**Task prompt:** Reproduce from the records below, with no pictures, exactly the lines between the one containing "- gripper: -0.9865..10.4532" and the one containing "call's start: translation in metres", inclusive.

**Dataset:**

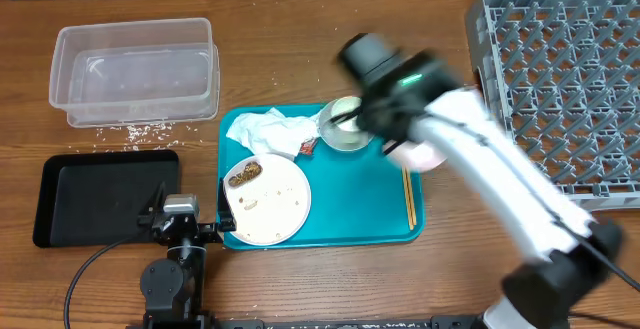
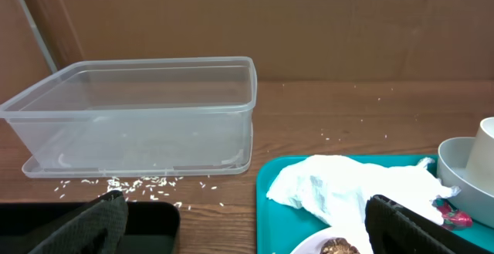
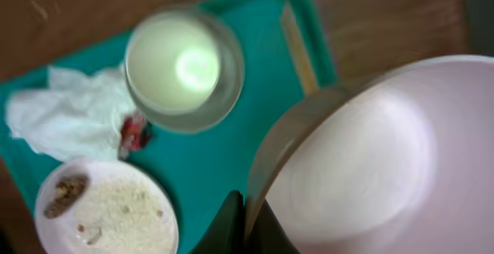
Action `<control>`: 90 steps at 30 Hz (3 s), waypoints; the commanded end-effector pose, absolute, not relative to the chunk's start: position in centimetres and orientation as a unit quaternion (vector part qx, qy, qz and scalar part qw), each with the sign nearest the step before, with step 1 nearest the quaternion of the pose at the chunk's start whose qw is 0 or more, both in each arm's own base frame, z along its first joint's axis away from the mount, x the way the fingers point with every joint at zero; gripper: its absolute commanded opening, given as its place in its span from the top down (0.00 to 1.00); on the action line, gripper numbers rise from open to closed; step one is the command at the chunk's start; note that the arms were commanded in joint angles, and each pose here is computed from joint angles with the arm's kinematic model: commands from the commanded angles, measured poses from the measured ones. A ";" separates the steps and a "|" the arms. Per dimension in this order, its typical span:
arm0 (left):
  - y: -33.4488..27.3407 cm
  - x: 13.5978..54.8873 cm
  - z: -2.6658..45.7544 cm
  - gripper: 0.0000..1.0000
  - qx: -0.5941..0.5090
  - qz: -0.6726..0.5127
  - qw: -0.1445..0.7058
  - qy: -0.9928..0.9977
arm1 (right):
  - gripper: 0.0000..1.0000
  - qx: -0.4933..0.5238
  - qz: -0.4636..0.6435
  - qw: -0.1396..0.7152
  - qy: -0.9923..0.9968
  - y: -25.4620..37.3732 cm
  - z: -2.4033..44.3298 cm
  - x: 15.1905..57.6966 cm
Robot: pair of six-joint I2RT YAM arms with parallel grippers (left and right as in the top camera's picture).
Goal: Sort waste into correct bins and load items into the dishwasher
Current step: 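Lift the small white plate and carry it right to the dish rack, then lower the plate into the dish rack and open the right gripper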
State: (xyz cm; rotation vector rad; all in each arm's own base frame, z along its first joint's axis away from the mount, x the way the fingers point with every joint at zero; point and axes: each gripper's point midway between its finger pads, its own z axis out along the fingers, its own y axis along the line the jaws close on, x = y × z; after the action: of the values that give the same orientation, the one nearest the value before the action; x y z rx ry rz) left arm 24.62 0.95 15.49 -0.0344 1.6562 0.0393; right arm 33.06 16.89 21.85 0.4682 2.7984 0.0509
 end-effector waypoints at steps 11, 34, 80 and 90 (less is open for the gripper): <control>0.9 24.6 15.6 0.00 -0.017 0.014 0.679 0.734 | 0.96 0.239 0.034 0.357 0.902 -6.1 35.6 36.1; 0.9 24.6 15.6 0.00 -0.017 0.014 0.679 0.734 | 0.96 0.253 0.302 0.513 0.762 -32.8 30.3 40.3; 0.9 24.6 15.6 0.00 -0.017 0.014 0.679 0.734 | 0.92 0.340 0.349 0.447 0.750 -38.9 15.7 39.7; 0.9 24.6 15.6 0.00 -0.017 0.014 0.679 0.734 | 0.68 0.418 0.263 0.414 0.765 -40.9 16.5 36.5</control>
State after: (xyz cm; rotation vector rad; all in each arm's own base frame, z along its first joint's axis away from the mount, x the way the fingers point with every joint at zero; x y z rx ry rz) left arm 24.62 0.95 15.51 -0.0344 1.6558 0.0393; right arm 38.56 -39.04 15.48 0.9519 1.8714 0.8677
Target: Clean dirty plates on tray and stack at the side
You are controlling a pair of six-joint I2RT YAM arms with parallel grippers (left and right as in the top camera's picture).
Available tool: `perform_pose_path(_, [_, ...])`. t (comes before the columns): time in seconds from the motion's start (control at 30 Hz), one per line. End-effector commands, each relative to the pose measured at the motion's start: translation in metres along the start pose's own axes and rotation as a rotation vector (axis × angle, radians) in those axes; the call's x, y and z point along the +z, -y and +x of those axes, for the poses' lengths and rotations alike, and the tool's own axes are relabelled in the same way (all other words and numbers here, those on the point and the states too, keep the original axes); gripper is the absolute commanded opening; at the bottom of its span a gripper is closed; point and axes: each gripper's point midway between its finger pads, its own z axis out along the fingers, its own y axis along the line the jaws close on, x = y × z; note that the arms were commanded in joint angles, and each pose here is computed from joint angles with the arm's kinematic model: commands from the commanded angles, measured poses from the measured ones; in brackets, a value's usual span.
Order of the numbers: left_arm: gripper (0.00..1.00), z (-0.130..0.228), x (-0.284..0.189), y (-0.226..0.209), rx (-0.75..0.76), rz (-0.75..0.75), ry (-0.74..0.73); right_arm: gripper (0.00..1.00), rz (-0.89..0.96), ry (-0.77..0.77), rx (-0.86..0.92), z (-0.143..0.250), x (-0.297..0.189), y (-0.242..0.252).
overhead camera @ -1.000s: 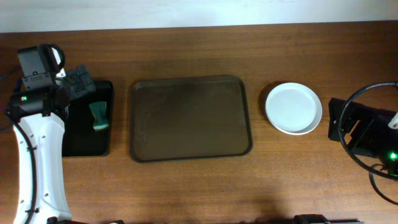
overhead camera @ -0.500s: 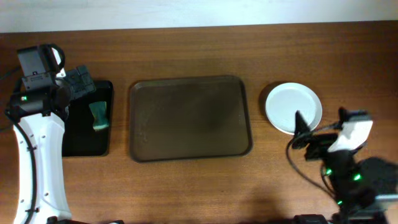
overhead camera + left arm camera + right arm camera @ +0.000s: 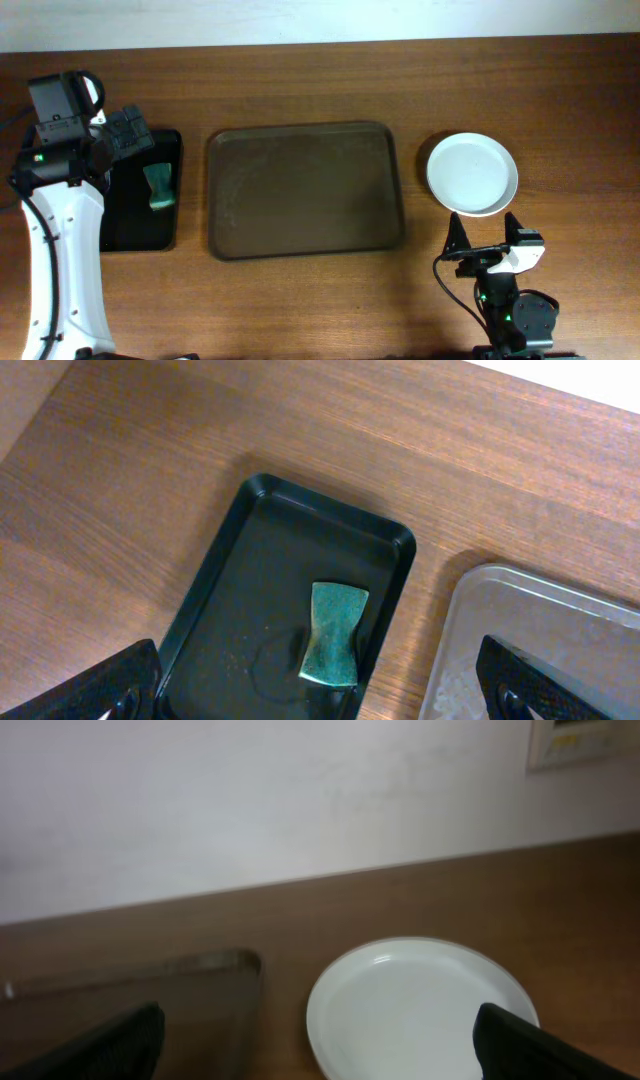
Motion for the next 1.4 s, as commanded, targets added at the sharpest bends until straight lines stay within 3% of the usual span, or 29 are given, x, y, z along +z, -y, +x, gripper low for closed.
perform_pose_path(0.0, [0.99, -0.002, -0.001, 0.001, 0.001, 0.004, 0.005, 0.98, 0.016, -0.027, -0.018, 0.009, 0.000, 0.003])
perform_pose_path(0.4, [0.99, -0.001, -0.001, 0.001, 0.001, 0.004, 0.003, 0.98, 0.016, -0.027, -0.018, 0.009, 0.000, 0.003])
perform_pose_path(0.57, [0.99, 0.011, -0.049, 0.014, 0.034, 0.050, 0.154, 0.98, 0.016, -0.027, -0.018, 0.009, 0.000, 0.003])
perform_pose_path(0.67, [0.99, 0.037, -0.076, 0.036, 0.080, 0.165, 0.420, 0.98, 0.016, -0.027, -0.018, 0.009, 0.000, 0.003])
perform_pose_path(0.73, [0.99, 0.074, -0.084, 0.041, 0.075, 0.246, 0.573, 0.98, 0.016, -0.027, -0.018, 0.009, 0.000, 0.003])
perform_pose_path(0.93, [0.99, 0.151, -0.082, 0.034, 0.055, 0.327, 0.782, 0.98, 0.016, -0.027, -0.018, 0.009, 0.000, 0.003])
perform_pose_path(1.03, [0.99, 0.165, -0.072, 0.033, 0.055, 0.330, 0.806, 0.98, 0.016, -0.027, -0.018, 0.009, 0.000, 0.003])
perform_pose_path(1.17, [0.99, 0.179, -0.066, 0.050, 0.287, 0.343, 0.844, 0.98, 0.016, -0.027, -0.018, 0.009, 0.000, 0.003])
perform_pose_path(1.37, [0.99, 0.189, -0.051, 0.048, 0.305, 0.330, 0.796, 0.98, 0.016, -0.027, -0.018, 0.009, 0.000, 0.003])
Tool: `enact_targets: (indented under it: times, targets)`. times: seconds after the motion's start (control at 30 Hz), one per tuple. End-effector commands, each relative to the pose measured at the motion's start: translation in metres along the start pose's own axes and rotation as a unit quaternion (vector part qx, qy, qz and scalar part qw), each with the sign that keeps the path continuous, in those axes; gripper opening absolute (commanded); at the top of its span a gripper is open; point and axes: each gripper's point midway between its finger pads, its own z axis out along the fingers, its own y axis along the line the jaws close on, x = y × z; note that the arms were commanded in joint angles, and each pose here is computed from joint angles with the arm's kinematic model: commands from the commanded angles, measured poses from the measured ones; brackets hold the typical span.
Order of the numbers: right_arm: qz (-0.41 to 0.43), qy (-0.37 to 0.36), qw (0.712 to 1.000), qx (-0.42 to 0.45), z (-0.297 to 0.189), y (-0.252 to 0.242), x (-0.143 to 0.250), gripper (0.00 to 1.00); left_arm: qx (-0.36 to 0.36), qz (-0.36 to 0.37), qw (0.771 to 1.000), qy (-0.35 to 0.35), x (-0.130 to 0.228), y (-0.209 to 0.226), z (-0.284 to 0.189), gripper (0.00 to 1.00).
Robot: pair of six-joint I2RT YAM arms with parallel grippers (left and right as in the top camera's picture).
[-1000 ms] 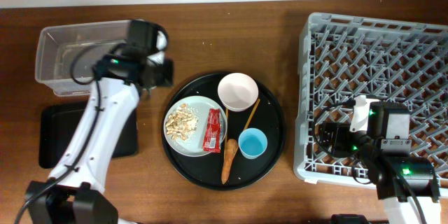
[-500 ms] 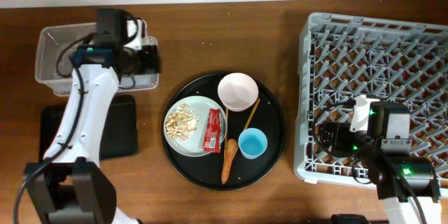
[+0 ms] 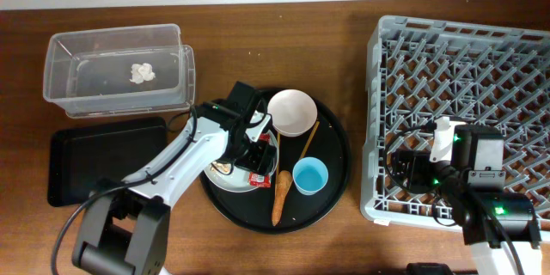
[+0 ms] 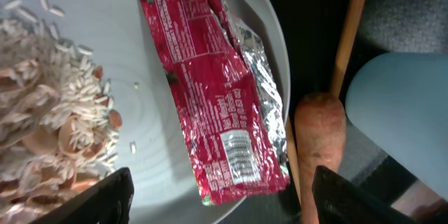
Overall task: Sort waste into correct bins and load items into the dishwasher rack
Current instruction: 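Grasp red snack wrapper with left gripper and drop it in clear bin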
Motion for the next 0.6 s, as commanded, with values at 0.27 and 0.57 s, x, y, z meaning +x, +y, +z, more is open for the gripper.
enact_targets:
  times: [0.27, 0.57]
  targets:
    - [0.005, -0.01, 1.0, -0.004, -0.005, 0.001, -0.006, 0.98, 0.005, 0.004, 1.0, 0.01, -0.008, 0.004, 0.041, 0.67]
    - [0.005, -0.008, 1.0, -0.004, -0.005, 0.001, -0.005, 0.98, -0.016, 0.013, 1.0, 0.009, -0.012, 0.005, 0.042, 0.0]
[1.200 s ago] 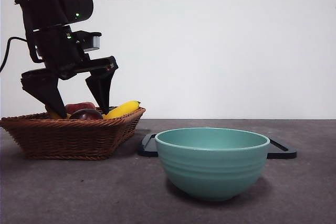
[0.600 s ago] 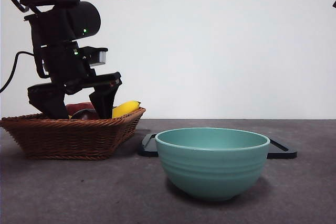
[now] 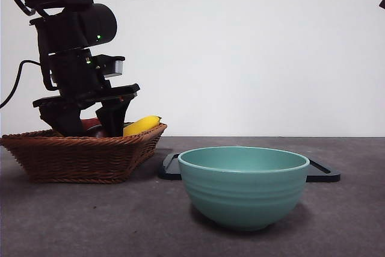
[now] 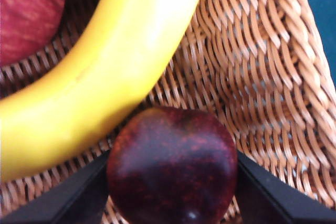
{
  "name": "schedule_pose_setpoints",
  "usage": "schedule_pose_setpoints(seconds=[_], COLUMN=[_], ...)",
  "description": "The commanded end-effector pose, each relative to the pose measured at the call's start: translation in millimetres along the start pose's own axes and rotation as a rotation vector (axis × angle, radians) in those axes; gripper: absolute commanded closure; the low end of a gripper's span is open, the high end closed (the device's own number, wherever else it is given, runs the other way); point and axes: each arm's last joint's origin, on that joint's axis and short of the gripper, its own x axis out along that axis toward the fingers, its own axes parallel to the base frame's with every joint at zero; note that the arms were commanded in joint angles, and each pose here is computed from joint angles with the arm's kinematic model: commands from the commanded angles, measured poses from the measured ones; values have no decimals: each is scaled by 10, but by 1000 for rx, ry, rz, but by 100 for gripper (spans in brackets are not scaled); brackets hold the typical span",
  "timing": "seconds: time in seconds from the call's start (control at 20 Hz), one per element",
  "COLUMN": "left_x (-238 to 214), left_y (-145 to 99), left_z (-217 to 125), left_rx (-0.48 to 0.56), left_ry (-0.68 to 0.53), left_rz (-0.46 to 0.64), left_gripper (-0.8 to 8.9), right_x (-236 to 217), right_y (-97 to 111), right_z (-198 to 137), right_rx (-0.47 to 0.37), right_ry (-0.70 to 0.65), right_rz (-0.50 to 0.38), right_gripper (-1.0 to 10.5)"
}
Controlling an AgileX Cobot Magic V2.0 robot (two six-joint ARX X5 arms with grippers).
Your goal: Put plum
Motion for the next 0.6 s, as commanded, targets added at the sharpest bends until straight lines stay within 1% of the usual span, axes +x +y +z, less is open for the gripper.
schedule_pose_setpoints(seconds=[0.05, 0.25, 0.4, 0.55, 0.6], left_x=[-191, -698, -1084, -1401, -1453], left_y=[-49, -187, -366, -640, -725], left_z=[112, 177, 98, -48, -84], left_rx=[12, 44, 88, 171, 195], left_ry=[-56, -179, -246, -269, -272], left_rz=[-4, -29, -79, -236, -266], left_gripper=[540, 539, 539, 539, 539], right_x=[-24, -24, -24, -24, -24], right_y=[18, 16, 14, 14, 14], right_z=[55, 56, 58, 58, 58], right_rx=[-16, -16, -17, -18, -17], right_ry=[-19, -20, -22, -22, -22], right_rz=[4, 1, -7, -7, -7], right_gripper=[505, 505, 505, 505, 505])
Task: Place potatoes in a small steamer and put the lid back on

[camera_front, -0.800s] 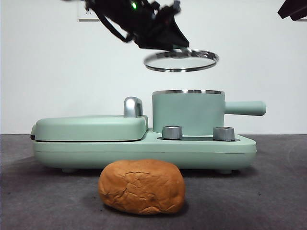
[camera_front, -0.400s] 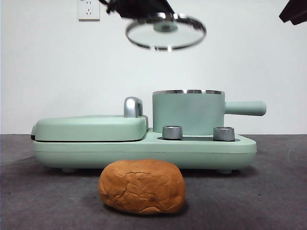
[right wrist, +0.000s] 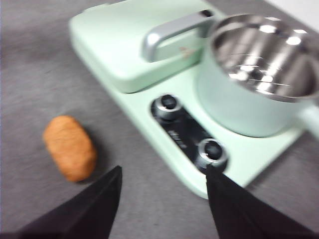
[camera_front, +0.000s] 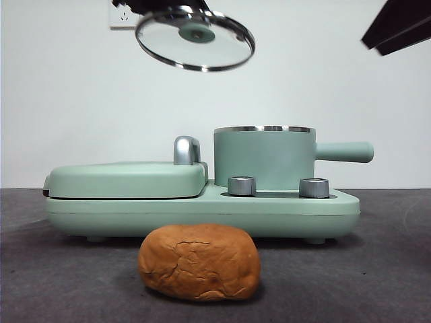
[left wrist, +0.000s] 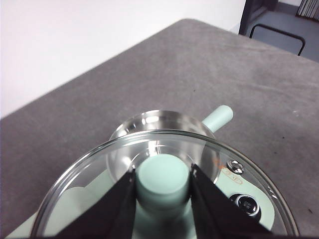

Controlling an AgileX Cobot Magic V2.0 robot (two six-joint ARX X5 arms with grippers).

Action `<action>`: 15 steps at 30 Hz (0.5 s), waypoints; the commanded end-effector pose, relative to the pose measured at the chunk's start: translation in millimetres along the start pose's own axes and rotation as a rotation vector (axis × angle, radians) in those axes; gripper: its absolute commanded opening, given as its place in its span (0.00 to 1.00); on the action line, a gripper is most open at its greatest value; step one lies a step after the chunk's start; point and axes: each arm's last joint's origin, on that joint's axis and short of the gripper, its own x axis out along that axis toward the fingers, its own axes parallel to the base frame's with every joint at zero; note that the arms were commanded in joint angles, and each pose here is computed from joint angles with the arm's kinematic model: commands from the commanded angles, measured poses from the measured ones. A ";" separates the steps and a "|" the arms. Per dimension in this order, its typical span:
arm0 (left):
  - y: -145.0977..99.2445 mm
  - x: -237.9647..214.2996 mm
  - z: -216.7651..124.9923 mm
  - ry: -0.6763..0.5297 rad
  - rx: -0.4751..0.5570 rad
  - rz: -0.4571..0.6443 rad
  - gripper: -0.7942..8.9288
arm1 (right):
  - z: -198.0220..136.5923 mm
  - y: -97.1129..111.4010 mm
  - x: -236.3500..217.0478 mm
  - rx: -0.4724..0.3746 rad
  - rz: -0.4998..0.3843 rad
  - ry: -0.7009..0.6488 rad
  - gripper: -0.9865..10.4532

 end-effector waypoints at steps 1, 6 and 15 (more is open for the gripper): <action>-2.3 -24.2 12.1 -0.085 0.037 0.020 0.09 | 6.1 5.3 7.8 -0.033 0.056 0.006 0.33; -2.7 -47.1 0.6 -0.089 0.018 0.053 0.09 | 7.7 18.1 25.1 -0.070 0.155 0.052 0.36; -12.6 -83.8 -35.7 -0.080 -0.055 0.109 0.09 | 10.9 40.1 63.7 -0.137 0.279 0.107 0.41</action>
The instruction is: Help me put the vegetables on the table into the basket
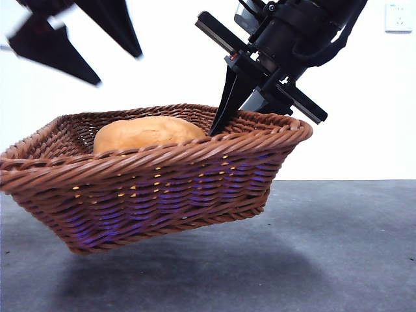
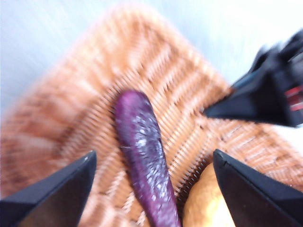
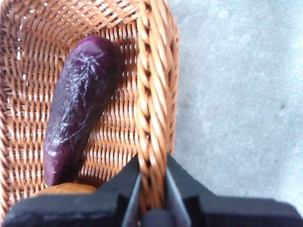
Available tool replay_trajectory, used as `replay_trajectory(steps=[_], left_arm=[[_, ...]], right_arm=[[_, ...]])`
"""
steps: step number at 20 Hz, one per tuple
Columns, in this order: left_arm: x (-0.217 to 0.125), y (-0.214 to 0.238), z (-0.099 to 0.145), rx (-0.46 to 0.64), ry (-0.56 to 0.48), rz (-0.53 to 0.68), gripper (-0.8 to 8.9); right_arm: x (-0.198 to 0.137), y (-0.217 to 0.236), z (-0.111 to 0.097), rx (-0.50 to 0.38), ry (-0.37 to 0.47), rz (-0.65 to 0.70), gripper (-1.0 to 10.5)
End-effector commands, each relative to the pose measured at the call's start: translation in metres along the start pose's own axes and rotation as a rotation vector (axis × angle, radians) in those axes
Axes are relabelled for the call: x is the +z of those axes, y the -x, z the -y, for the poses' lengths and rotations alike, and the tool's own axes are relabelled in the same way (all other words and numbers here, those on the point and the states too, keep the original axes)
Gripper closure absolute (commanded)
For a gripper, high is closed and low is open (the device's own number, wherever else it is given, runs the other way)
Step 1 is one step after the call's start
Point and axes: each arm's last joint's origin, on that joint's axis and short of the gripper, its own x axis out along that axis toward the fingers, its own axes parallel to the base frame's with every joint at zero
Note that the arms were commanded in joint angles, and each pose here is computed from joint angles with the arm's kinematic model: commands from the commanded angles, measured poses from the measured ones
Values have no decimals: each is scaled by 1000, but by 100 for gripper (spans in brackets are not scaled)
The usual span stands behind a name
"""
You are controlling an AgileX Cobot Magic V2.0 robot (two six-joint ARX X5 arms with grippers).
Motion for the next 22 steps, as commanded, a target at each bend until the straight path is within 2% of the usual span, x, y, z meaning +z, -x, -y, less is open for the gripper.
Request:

**Response to the exercise:**
  - gripper: -0.9865..10.4532

 end-effector waypoints at steps 1, 6 and 15 (more is open for the gripper): <action>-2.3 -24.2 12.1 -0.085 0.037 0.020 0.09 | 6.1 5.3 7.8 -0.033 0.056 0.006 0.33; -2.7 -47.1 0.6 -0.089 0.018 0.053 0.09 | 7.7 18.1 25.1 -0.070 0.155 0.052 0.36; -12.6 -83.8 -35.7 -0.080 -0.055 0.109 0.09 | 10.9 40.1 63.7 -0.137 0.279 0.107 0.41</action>
The instruction is: Help me put the vegetables on the table into the basket
Available tool replay_trajectory, used as `replay_trajectory(steps=[_], left_arm=[[_, ...]], right_arm=[[_, ...]])`
"""
steps: step number at 20 Hz, one per tuple
Columns, in this order: left_arm: x (-0.217 to 0.125), y (-0.214 to 0.238), z (-0.099 to 0.145), rx (-0.46 to 0.64), ry (-0.56 to 0.48), rz (-0.53 to 0.68), gripper (-0.8 to 8.9); right_arm: x (-0.198 to 0.137), y (-0.217 to 0.236), z (-0.111 to 0.097), rx (-0.50 to 0.38), ry (-0.37 to 0.47), rz (-0.65 to 0.70), gripper (-1.0 to 10.5)
End-effector commands, each relative to the pose measured at the call's start: translation in metres along the start pose's own axes and rotation as a rotation vector (axis × angle, radians) in those axes

This completes the response to the exercise.